▶ **Problem details**
Among the entries below, find each line with "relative" and show it.

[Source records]
☆ ☆ ☆ ☆ ☆ ☆ ☆
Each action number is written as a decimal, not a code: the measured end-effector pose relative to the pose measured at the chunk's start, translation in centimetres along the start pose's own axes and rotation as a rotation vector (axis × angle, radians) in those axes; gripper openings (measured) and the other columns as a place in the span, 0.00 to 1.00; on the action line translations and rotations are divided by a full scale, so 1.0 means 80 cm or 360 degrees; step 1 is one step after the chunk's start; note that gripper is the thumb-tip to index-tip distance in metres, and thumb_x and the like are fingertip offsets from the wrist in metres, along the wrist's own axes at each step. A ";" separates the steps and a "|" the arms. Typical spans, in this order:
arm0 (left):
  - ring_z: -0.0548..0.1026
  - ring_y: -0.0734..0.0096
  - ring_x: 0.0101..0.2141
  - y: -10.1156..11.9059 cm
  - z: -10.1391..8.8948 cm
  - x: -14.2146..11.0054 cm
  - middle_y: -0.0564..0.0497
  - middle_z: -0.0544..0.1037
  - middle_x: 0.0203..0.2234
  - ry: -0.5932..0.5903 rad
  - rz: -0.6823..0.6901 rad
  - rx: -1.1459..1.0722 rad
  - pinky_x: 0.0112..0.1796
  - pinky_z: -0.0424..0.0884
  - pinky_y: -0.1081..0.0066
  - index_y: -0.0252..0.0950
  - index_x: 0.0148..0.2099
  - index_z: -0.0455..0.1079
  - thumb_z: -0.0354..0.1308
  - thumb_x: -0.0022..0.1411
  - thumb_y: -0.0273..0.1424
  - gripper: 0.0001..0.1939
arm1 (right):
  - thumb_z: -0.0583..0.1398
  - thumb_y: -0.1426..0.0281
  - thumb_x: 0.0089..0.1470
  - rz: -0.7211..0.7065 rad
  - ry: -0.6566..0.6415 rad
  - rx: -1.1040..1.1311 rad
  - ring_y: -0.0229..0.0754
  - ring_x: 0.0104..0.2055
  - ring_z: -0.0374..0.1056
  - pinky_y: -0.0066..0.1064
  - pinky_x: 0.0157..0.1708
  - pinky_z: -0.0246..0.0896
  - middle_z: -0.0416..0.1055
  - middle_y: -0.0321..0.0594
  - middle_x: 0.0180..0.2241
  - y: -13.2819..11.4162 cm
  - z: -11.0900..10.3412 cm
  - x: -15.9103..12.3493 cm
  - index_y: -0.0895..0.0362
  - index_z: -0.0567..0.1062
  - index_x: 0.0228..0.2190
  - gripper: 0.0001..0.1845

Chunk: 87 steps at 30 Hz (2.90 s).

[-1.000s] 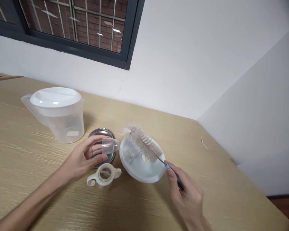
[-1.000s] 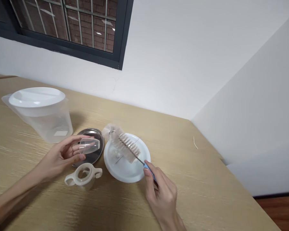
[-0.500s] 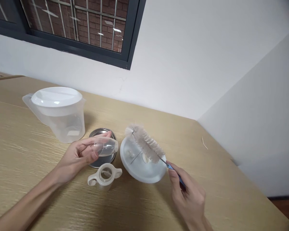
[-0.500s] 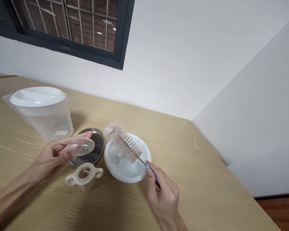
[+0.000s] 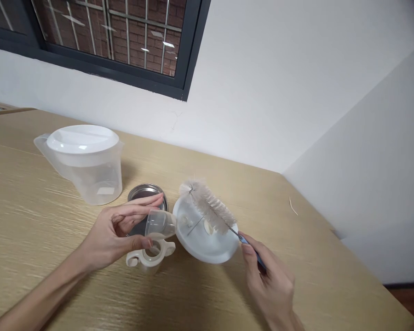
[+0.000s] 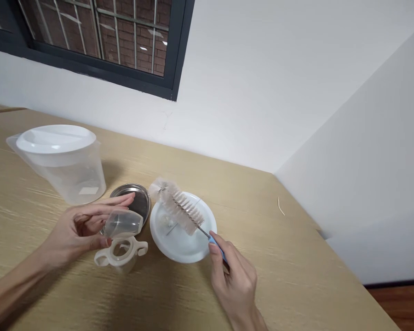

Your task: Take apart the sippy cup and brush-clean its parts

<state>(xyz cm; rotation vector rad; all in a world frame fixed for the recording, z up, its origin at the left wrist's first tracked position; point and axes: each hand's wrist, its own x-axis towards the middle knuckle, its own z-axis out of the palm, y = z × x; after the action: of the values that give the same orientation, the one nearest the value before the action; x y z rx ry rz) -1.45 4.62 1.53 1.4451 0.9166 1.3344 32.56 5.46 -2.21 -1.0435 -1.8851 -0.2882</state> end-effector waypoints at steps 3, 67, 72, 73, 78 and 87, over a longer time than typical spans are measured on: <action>0.65 0.40 0.62 -0.003 0.000 -0.001 0.44 0.67 0.64 -0.0048 -0.0009 -0.0054 0.60 0.63 0.46 0.44 0.50 0.80 0.73 0.50 0.26 0.23 | 0.58 0.74 0.63 -0.0004 0.0001 -0.0005 0.37 0.32 0.76 0.24 0.31 0.70 0.80 0.44 0.36 -0.001 0.000 0.001 0.60 0.77 0.43 0.09; 0.71 0.46 0.51 -0.094 -0.046 0.065 0.38 0.75 0.49 0.0383 -0.0005 0.2164 0.53 0.65 0.52 0.31 0.62 0.64 0.47 0.69 0.43 0.27 | 0.58 0.65 0.63 0.0249 0.0295 0.0002 0.38 0.27 0.76 0.23 0.25 0.70 0.81 0.39 0.33 0.033 -0.003 0.020 0.57 0.80 0.38 0.12; 0.74 0.45 0.50 -0.092 -0.046 0.071 0.37 0.78 0.47 0.0420 -0.0048 0.2264 0.51 0.68 0.53 0.29 0.57 0.68 0.47 0.68 0.42 0.25 | 0.58 0.66 0.63 0.0256 0.0374 0.0069 0.37 0.26 0.75 0.23 0.23 0.69 0.81 0.38 0.32 0.031 -0.005 0.023 0.56 0.80 0.37 0.11; 0.74 0.45 0.50 -0.092 -0.046 0.070 0.37 0.79 0.47 0.0424 -0.0064 0.2272 0.50 0.69 0.53 0.29 0.57 0.68 0.47 0.68 0.42 0.25 | 0.58 0.66 0.63 0.0247 0.0384 0.0074 0.37 0.25 0.75 0.24 0.23 0.69 0.81 0.38 0.32 0.031 -0.006 0.023 0.56 0.80 0.37 0.11; 0.74 0.40 0.51 -0.077 -0.042 0.064 0.33 0.79 0.48 0.0450 -0.0066 0.2330 0.48 0.70 0.51 0.28 0.55 0.69 0.49 0.66 0.42 0.25 | 0.57 0.66 0.64 0.0229 0.0384 0.0085 0.37 0.27 0.75 0.25 0.25 0.70 0.81 0.39 0.33 0.033 -0.006 0.021 0.57 0.79 0.39 0.11; 0.77 0.55 0.48 0.099 0.052 -0.004 0.48 0.81 0.47 -0.0195 0.0543 0.1642 0.46 0.75 0.60 0.49 0.57 0.71 0.55 0.67 0.42 0.18 | 0.58 0.67 0.63 0.0135 0.0387 -0.0005 0.37 0.28 0.77 0.23 0.26 0.70 0.81 0.36 0.33 0.037 -0.002 0.017 0.55 0.78 0.39 0.09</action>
<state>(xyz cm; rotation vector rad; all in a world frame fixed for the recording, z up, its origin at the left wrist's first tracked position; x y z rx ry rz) 2.13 1.45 9.13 2.5201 1.4158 0.9866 34.63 7.94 -1.64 -1.0385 -1.6193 -0.3522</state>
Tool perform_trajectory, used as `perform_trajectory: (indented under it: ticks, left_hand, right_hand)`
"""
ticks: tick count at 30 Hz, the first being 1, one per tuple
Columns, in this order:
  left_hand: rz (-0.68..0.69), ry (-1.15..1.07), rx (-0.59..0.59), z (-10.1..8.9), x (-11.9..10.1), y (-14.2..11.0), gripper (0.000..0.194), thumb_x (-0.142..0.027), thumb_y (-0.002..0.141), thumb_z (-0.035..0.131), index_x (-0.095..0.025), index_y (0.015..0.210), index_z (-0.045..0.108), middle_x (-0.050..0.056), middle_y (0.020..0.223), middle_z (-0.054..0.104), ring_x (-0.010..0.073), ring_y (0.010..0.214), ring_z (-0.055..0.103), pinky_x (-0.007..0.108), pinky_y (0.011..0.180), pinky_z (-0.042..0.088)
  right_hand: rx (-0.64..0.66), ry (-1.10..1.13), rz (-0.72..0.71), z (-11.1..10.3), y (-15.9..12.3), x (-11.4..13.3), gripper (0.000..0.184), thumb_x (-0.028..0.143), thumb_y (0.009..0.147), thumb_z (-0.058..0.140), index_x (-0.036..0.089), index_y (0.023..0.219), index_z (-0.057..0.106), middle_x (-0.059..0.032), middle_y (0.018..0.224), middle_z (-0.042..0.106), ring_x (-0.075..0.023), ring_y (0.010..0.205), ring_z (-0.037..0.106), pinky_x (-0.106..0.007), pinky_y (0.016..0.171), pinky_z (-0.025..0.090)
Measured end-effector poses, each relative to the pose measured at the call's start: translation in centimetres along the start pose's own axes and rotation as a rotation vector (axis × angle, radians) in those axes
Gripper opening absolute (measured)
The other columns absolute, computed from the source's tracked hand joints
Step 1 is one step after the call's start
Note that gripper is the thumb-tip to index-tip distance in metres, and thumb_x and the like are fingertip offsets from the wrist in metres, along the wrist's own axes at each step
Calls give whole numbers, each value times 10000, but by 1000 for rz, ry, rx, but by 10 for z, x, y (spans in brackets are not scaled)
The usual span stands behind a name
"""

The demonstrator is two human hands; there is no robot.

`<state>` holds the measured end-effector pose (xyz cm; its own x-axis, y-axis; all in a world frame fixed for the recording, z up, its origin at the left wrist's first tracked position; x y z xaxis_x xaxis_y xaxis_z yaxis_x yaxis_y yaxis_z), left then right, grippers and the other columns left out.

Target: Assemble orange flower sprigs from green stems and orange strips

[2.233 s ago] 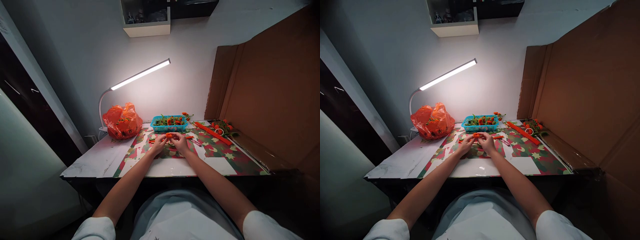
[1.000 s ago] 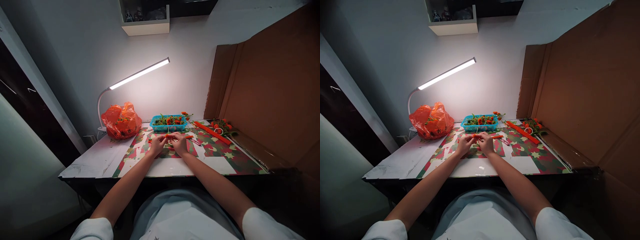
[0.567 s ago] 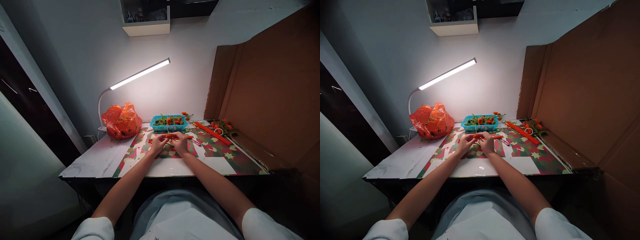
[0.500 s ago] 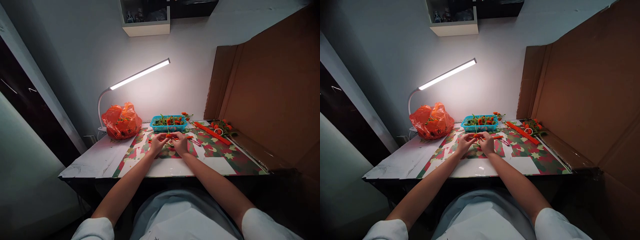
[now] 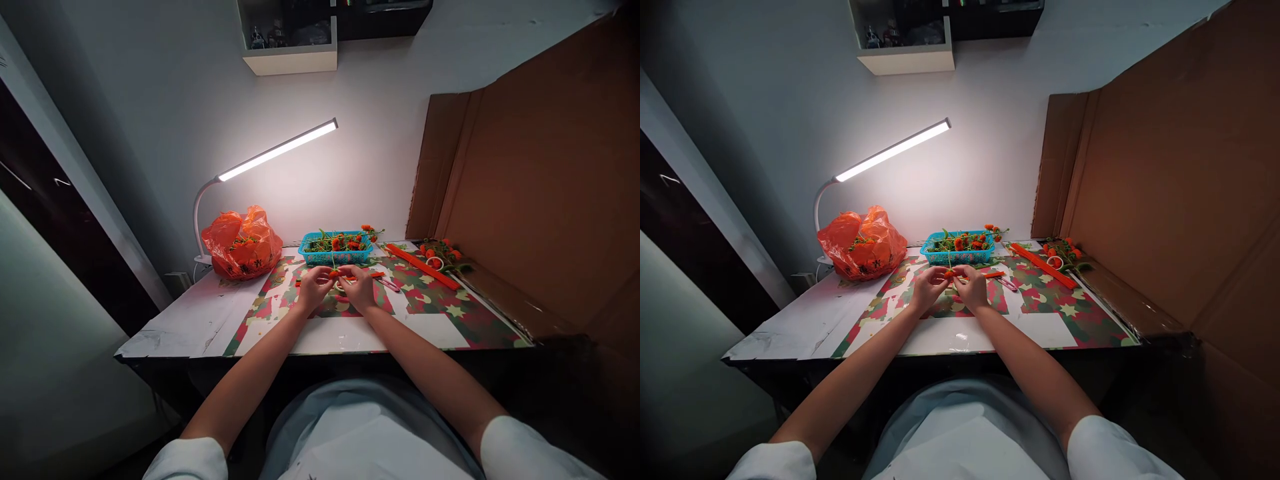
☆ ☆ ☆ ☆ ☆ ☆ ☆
▶ **Result of this exercise**
Each action number is written as a decimal, not a code: the measured end-effector pose relative to the pose measured at the chunk's start, translation in centimetres along the start pose's own axes and rotation as a rotation vector (axis × angle, radians) in those axes; gripper openings (measured) and the other columns as a place in the span, 0.00 to 1.00; on the action line translations and rotations are divided by a full scale, so 1.0 means 80 cm or 360 degrees; step 1 is one step after the chunk's start; note that gripper is the thumb-tip to index-tip distance in metres, and thumb_x and the like are fingertip offsets from the wrist in metres, along the wrist's own axes at each step. A ";" separates the steps and a "|" the arms. Typical spans, in this order:
Measured end-effector poses, each relative to the pose measured at the call's start: translation in centimetres along the start pose's own axes and rotation as a rotation vector (axis × angle, radians) in those axes

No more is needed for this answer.